Many of the gateways currently used for connecting IoT devices have some processing capabilities. Limited machine learning applications can run on those edge processors. Using local IoT networks, connecting several routers, gateways, and servers, a substantial part of the analytics and decision-making can happen on the edge networks.

As we deploy more edge computing-capable gateways, we need to be careful when transferring a significant amount of processing from the cloud layer to the edge layer, especially for CPU intensive applications. Heterogeneous data preprocessing and data training require considerable computing resources, but it is difficult for clients to complete these tasks because of their capability limitations.

That’s why companies such as Google and Huawei are already producing specific products to augment the IoT computing capabilities on the edge.

When the number of tasks is much bigger than the processing capability of the edge servers, we can avoid potential gateway failures by scheduling processing across the local network. Efficient scheduling is needed to optimize machine learning for IoT in the edge computing structure.

As task scheduling has little information about future tasks, the deployment decision initially relies on the historical tasks. Once machine learning algorithms can analyze the performance of the edge servers and gateways, and the efficiency of performing a large number of tasks, the system can start predicting the optimal scheduling across the network.

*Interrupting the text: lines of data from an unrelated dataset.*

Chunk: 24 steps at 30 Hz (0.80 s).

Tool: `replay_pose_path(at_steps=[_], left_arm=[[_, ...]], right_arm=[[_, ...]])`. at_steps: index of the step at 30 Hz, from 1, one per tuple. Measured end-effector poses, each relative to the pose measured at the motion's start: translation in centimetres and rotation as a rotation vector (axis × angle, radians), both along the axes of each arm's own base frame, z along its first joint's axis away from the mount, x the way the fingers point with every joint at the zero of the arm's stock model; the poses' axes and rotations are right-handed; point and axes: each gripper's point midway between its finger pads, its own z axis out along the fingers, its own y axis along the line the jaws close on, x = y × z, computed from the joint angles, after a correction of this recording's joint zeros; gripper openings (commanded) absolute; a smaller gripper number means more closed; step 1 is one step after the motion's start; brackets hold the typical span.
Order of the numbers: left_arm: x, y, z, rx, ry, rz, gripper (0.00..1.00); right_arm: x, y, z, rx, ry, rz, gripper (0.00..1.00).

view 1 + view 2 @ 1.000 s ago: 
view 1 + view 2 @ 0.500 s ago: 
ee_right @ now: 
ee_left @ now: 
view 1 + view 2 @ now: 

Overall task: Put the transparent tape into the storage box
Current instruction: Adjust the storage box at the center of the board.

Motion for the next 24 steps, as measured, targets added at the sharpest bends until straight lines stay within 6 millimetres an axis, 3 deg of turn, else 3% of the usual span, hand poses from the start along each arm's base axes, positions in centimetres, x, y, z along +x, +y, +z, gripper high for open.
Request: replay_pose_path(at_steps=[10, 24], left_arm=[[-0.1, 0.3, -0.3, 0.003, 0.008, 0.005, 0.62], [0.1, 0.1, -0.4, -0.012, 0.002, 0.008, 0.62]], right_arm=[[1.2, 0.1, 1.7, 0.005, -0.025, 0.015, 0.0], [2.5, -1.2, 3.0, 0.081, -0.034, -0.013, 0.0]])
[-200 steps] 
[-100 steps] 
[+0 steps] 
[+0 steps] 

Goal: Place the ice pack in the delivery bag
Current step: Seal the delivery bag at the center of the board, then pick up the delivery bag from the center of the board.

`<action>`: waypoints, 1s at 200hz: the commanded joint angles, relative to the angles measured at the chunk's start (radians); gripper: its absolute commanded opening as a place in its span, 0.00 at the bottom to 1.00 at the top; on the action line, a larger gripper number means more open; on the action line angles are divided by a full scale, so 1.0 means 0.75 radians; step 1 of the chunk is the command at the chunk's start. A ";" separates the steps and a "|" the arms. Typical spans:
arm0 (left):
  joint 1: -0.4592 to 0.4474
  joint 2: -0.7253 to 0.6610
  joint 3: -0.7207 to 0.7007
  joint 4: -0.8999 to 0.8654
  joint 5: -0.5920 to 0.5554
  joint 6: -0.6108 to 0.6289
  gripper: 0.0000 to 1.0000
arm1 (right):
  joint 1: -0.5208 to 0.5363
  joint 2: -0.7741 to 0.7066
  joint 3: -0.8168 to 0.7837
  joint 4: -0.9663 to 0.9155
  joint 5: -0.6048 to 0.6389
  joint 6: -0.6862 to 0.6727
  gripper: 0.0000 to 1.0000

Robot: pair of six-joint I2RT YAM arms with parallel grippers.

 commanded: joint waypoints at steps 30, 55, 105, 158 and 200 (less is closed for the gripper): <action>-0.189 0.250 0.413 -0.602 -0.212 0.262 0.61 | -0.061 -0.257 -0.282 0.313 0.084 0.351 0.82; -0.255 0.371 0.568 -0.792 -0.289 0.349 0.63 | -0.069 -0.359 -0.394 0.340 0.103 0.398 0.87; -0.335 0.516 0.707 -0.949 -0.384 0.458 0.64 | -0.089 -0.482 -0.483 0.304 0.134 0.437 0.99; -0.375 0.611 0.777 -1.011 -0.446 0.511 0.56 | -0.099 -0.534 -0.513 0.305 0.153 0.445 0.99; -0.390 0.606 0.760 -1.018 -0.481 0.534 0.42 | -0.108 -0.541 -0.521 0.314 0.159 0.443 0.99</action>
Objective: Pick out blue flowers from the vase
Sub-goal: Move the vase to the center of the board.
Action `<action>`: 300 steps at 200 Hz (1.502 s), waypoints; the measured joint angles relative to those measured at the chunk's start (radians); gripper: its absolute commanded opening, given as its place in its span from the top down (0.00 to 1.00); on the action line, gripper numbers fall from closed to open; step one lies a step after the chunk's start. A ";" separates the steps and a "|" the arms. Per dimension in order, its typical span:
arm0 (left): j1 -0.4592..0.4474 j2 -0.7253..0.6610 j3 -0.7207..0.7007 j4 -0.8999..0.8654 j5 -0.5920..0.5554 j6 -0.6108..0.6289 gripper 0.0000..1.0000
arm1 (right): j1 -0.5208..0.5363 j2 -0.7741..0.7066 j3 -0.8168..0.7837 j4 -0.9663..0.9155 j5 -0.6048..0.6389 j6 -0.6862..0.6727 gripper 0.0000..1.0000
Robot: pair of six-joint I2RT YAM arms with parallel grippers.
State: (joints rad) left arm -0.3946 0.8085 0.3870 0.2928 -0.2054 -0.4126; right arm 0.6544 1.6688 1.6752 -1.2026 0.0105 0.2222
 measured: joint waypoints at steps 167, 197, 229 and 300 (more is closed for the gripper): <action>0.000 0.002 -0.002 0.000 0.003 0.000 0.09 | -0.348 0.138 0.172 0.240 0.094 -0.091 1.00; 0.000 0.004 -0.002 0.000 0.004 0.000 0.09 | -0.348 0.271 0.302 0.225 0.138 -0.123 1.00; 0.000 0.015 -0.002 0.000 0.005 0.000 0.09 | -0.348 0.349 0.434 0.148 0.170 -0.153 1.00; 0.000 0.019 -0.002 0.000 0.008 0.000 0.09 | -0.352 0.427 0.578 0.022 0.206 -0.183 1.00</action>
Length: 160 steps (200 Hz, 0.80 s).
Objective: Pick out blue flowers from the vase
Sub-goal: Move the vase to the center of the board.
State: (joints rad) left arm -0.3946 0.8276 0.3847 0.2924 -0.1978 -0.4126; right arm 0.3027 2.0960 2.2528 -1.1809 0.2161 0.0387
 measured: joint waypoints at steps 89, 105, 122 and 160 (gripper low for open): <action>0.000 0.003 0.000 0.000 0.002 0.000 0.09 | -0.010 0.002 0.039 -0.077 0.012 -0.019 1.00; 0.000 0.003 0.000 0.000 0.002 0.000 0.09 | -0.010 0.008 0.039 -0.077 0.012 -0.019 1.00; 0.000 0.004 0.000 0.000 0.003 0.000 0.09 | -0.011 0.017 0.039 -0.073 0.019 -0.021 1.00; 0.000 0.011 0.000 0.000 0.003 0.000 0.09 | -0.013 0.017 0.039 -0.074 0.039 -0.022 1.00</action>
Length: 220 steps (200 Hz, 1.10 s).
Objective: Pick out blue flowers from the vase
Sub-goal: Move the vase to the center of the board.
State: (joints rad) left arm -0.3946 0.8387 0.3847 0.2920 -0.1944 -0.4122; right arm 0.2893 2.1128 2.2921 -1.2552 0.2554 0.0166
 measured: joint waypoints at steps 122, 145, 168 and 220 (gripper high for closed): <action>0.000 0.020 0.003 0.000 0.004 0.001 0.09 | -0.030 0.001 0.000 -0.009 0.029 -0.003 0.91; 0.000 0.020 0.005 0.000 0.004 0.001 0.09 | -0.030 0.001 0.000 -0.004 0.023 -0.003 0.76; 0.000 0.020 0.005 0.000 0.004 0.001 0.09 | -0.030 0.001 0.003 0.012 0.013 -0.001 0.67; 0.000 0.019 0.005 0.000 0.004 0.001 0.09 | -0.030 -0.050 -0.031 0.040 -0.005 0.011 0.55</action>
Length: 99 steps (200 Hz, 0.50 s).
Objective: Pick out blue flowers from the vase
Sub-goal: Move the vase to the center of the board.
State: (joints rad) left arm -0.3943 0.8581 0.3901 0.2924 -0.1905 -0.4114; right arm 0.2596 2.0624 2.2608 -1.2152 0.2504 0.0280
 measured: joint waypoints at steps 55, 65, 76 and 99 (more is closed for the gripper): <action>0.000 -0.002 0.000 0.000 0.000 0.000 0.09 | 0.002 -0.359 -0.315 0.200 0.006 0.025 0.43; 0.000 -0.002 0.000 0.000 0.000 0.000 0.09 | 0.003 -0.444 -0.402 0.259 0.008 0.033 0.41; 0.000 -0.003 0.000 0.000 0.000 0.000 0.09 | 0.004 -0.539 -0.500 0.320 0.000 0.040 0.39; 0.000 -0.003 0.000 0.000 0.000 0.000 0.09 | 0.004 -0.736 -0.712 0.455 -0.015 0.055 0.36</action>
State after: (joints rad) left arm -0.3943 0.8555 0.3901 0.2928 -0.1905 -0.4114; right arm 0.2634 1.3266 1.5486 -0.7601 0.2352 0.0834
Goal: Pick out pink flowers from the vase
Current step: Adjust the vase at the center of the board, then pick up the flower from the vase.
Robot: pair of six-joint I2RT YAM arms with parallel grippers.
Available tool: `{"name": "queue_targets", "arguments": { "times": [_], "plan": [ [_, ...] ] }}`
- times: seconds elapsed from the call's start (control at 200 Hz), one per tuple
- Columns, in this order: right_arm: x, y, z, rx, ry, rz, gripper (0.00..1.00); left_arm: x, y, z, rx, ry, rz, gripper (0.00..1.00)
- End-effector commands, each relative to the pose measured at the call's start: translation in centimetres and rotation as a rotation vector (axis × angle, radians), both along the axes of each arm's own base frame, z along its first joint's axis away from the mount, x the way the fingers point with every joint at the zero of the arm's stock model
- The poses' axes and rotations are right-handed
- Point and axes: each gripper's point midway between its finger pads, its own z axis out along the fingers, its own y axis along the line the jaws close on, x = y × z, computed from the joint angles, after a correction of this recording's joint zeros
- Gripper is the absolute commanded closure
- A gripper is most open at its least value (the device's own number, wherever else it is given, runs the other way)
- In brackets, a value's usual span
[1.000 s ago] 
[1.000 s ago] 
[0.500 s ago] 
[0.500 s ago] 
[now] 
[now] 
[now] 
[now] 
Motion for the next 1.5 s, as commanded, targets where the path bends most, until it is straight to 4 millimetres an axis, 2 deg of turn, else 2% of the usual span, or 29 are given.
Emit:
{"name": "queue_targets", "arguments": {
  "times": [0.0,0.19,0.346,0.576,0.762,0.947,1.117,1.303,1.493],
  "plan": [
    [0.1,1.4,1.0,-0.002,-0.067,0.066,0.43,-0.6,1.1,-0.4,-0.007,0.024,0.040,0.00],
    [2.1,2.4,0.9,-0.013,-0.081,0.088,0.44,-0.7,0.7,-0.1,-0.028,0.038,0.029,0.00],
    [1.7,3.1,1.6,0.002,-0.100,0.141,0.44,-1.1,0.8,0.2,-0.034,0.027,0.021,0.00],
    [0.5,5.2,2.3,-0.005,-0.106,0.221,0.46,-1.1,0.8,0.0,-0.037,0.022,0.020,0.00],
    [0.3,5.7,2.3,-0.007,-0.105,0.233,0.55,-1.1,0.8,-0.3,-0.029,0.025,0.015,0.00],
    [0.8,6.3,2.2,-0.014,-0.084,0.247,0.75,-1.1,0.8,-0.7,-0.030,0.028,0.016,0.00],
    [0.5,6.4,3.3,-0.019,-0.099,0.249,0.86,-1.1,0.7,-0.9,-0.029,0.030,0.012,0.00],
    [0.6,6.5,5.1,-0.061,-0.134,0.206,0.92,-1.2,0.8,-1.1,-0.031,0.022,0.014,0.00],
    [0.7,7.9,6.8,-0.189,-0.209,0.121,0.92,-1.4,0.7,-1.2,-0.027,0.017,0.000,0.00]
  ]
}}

Another approach is using machine learning in a Transparent Computing (TC) environment, where training tasks move from lightweight clients to servers and edge devices. TL supports various machine learning algorithms, such as deep learning (DL) and support vector machine (SVM). The algorithm is pre-configured in the system, and the corresponding software packages installed before data training. TL can reduce the training time considerably on the premise that it ensures accuracy.

Once we start applying machine learning the edge network can perform many of the tasks usually reserved for cloud servers, and provide:

• Increased operational reliability: Using local storage and processing, deriving intelligence from local data, it is possible to deploy more efficient IoT solutions. This is especially important in locations where cloud connectivity is intermittent or suffers a high rate of latency.

• Real-time predictions: Running on-device machine learning models, an edge computing IoT network can achieve significantly faster predictions for critical IoT applications than typical cloud computing solutions, with the added advantage of ensuring data privacy.

• Increased security: As the edge network, paired with machine learning, can process and analyze data such as images, videos, sounds, and other sensor collected data locally on edge devices, it addresses specific privacy and compliance needs, thus reducing privacy and security risks.

BIG COMPUTER COMPANIES ARE JUMPING IN

Last month, during its Cloud Next ’18 conference, Google announced a couple of new products for machine learning and edge computing on IoT: Edge TPU, which, according to the company “enables the deployment of high-quality ML inference at the edge”, and Cloud IoT Edge, which extends Google Cloud’s powerful data processing and machine learning to billions of edge devices, such as robotic arms, wind turbines, and oil rigs, so they can act on the data from their sensors in real time and predict outcomes locally.

“Real-time decision-making in IoT systems is still challenging due to cost, form factor limitations, latency, power consumption, and other considerations. We want to change that,” says Injong Rhee, VP, IoT, Google Cloud. “We’re announcing two new products aimed at helping customers develop and deploy intelligent connected devices at scale: Edge TPU, a new hardware chip, and Cloud IoT Edge, a software stack that extends Google Cloud’s powerful AI capability to gateways and connected devices. This lets you build and train ML models in the cloud, then run those models on the Cloud IoT Edge device through the power of the Edge TPU hardware accelerator.”

To truly realize edge computing in IoT applications, there are still many challenges to be addressed, such as how to efficiently distribute the processing needs across devices, servers, and gateways. Solving this challenge and others remains the promise of Artificial Intelligence with its machine and deep learning abilities.

Machine learning can become a robust analytical tool for vast volumes of data. The combination of machine learning and edge computing can filter most of the noise collected by IoT devices and leave the relevant data to be analyzed by the edge and cloud analytic engines.